James Matthews – “We need to stop thinking about ourselves in an exclusive way – as a Xhosa, or a coloured, or an Indian – and start thinking about ourselves as South Africans.”
On 28 September 2014 at 20h27 on SABC 3, the acclaimed series 21 ICONS South Africa will feature the ninth icon of its second season: ‘the Dissident Poet’, James Matthews, a political prisoner who was born in District Six and used literature as a vehicle to oppose the Apartheid regime. He has published several collections of poetry, short stories as well as a novel and has won numerous literary awards for his work.
21 ICONS is a showcase for the South African spirit; a tribute to the men and women who have helped to shape our country and, indeed, our world. The series is part of an annual project which features unique narrative portraits and short films by Adrian Steirn, one of the continent’s pre-eminent photographers and filmmakers.
On Matthews’ selection as an icon, Steirn says, “James Matthews is an inspiration to future generations of South Africa because of his honesty – he is neither politically aligned nor racially aligned – he is a man who is true to himself as well as the people he encounters. There is sincerity in his work that should be protected and valued as it imparts truths about overcoming the adversity of Apartheid and the need to transcend cultural barriers today.”
Steirn’s portrait of Matthews will appear in the weekend paper on the same day as the film is flighted and will be sold at a charity auction next year. The funds raised through the sale will be donated to Mathews’ nominated charity.
There was little about Matthews’ childhood to suggest his would become one of the most important voices in South Africa. Leaving school at the age of 14, he took a job selling newspapers – and acquired his first taste of an unjust society. “My classmates used to leave school and go to their nice houses. I would go stand on a corner selling papers, and my money would go into a pot. It was two different lifestyles.”

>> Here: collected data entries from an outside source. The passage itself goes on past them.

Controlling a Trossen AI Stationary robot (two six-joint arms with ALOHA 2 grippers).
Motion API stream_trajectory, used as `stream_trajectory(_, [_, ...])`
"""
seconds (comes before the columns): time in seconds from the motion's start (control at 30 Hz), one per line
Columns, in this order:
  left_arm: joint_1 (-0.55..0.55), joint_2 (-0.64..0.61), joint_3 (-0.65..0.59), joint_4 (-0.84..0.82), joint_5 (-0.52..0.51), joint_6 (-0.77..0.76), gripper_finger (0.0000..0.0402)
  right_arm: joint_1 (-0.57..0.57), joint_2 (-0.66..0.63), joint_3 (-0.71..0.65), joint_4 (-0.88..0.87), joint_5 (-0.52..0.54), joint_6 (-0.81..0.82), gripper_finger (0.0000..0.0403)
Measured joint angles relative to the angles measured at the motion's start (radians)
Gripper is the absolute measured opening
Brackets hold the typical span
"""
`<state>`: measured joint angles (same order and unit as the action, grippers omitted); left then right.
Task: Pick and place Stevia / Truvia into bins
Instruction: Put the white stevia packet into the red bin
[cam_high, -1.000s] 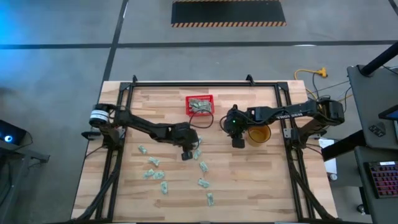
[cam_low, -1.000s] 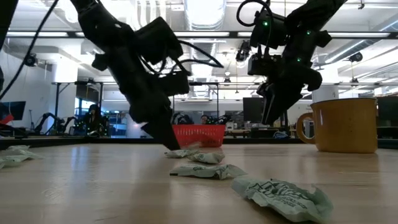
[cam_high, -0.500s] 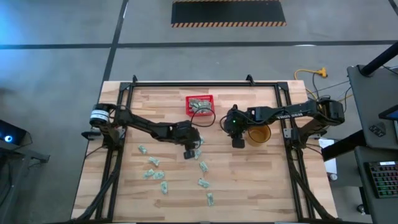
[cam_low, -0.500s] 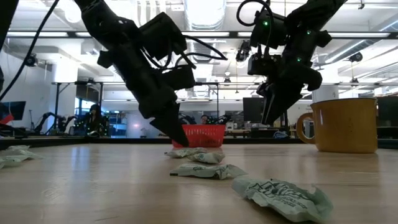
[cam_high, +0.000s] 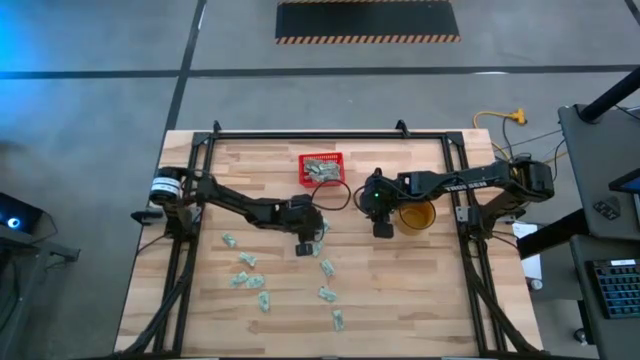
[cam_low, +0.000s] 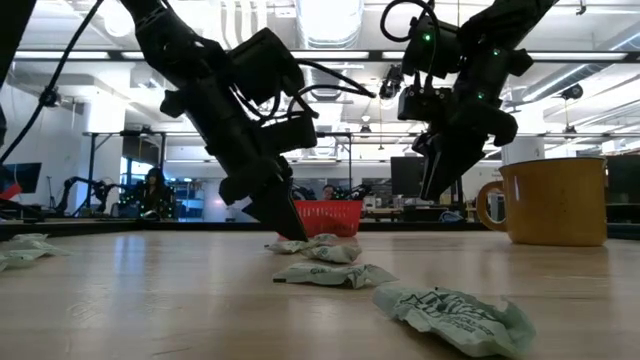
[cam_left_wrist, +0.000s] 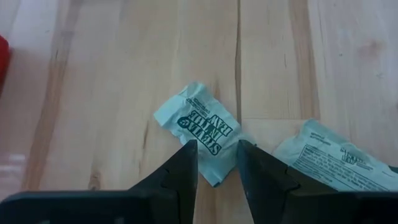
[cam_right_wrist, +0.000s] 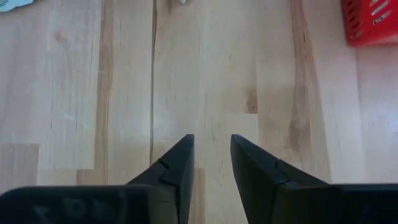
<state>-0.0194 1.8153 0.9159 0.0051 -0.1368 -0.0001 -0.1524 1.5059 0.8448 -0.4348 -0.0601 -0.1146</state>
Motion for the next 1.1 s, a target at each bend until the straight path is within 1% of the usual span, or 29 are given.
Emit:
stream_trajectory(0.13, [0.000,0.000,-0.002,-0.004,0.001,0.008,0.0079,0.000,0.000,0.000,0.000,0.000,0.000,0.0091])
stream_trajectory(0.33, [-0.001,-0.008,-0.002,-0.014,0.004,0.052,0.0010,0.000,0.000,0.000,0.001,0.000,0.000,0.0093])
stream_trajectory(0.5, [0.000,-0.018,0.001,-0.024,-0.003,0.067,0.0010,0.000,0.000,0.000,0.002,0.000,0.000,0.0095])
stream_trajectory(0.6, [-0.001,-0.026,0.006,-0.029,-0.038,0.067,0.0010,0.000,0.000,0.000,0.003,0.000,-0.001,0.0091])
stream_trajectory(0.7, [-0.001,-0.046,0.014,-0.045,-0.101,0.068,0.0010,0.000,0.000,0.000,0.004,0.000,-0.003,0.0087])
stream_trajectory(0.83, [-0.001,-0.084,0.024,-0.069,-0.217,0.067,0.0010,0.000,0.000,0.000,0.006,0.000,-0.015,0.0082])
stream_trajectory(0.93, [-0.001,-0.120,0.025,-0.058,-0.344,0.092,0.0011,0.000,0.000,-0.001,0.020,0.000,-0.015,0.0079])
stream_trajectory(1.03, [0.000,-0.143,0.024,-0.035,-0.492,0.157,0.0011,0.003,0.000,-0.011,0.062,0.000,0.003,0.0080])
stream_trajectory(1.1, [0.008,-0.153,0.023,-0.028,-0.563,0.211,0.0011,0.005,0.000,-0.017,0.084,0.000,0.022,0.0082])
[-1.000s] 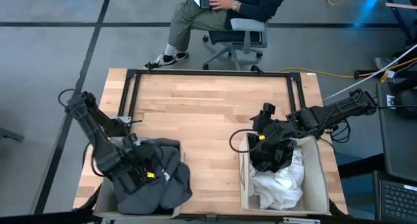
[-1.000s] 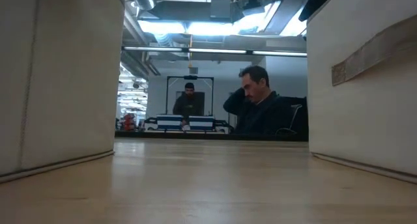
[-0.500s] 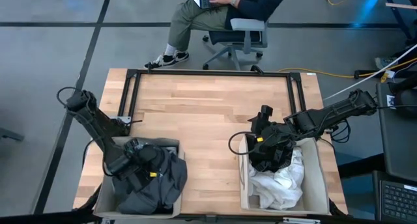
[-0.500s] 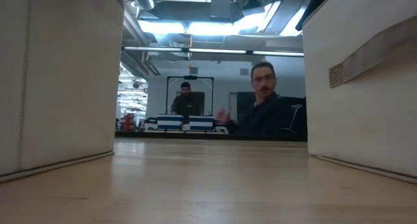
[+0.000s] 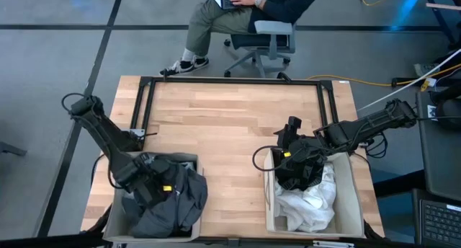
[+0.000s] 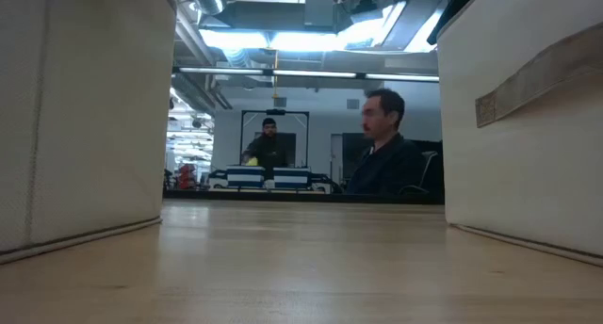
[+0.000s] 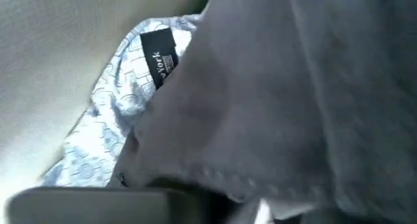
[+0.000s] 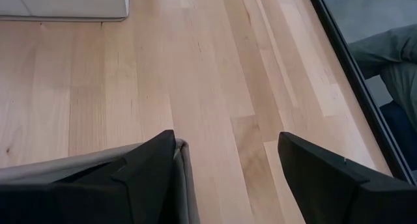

In an intimate conversation with Steirn, Matthews says he wasn’t angered by the situation; however, it did open his eyes to the differences between people – more specifically, that white people weren’t subject to the same treatment and injustices as black people. This observation gave rise to the realisation that words could be a weapon, and Matthews penned his first protest pieces, short stories, before he decided that poetry was a more effective way to reach people.
His words certainly had impact; so much so, in fact, that in 1972 the Apartheid government moved to ban his first book, Cry Rage (making it the first collection of poetry to be banned), as well as his second, Black Voices Shout. But in adversity lay opportunity: after Matthews’ publishers explained that, while they agreed with what he was saying, they couldn’t afford to represent him, he took matters into his own hands and published them himself. Although Matthews’ protest poetry led to his imprisonment at the hands of the Apartheid government from September to December 1976, he never saw his banning as anything less than a victory against the system.
Lasting impact is something Matthews is familiar with: He recounts that, recently, he was walking through Athlone when, seeing him, a stranger shouted the words “Cry Rage”. “That book was written 40 years ago. To think that people still recognise what I wrote – it makes me feel very strong.”